== Work required ==
Comb through the entries for "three" and pull out each line that holds it.

(Data excerpts)
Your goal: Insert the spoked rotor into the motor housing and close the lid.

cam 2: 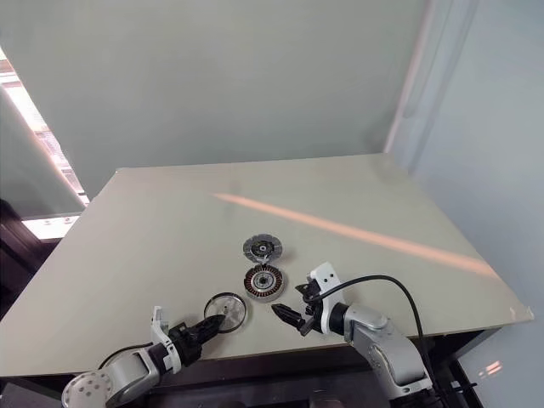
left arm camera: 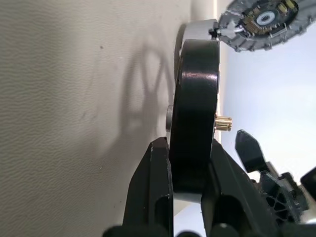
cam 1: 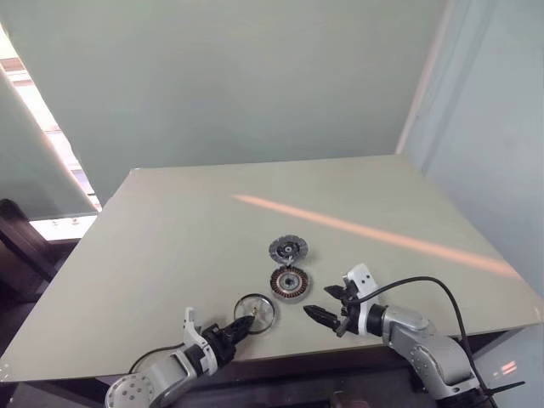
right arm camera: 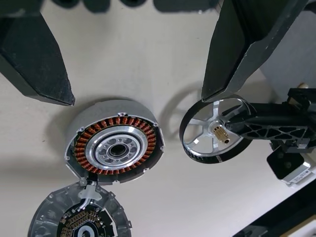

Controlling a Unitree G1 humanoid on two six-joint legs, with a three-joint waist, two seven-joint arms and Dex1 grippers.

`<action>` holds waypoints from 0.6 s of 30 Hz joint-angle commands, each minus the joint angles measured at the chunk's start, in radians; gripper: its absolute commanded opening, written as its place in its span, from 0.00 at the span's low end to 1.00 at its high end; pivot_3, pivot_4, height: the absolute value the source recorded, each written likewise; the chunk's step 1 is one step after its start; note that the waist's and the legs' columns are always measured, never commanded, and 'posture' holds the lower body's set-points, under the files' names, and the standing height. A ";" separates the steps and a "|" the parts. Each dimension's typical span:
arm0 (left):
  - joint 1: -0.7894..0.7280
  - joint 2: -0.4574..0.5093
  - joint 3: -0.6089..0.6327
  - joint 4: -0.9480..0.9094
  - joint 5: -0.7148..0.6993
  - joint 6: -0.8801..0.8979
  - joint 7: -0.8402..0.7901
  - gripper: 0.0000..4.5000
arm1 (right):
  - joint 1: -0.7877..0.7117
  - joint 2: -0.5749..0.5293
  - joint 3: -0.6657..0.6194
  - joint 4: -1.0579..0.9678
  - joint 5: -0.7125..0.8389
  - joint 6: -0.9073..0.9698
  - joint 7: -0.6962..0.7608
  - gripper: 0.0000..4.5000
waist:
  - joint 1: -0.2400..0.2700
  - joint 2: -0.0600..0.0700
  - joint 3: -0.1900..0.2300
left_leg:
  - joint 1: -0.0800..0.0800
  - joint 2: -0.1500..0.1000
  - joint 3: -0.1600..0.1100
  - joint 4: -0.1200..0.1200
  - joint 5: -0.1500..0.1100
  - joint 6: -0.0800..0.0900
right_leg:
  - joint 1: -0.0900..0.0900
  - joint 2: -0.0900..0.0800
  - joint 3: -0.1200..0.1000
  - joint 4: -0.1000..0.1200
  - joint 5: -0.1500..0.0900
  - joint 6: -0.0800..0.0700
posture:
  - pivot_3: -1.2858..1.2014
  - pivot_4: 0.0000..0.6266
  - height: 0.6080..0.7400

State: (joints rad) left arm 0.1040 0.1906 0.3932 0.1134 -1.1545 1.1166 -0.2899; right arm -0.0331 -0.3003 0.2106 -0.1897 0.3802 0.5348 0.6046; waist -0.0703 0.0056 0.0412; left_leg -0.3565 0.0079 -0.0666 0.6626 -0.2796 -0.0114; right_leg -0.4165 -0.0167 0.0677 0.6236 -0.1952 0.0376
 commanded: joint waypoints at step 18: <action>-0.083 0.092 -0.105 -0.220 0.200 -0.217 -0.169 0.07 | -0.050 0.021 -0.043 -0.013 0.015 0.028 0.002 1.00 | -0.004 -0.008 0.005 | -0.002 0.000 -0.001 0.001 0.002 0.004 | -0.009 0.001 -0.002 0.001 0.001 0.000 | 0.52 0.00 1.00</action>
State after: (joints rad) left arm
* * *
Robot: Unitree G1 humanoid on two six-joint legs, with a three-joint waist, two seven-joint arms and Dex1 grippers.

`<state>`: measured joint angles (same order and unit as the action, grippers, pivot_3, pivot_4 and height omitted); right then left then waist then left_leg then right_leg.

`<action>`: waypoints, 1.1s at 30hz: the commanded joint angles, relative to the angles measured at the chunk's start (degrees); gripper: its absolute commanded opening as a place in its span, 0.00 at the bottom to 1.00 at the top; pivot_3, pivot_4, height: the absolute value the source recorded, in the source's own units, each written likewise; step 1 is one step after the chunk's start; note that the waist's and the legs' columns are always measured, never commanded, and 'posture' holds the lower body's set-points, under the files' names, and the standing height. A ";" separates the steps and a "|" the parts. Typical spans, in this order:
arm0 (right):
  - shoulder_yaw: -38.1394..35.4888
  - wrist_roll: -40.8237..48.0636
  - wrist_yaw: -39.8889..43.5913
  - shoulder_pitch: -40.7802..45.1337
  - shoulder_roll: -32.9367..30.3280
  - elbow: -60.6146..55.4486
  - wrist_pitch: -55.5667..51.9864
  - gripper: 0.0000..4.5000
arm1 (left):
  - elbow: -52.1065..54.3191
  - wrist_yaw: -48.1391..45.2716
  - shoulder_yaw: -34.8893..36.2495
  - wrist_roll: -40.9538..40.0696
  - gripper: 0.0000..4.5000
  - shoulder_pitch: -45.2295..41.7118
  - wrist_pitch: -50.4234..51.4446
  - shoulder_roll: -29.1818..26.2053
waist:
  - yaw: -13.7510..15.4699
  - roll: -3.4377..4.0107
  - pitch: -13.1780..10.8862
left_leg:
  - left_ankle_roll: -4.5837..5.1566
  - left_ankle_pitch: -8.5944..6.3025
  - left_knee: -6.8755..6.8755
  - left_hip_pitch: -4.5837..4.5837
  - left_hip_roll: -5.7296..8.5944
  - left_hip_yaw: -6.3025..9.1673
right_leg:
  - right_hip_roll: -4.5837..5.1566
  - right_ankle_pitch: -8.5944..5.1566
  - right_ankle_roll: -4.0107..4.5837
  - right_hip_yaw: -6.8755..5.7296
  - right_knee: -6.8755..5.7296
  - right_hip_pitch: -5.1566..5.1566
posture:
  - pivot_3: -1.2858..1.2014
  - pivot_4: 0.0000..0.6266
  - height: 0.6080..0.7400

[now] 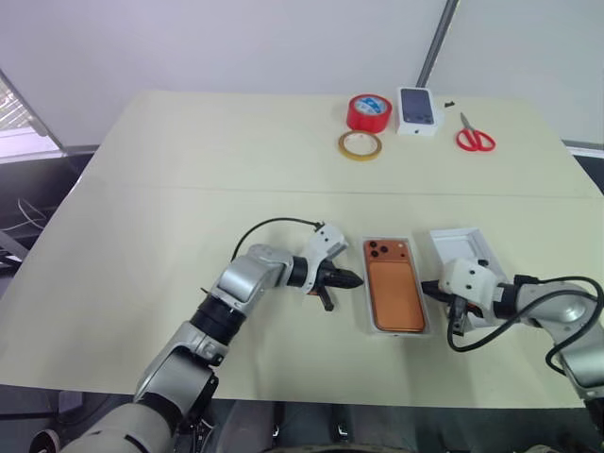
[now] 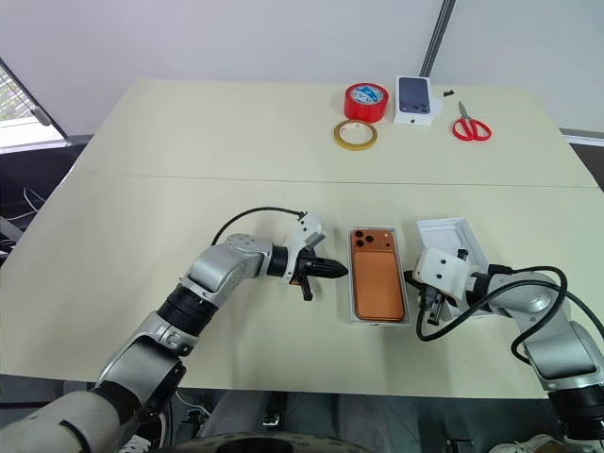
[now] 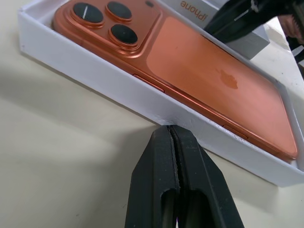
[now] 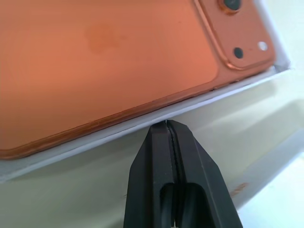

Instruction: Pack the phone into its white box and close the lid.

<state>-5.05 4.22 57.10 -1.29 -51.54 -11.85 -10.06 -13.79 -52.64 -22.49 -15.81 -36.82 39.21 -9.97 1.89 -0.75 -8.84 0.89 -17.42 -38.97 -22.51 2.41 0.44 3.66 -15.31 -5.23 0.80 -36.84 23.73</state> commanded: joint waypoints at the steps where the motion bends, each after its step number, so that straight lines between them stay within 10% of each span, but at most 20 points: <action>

== Response for this exercise ==
Controlling a Unitree G1 humanoid on two six-joint legs, with a three-joint waist, two seven-joint arms and Dex1 grippers.
Robot: Unitree G1 humanoid on two six-joint legs, with a three-joint waist, two seven-joint arms and Dex1 grippers.

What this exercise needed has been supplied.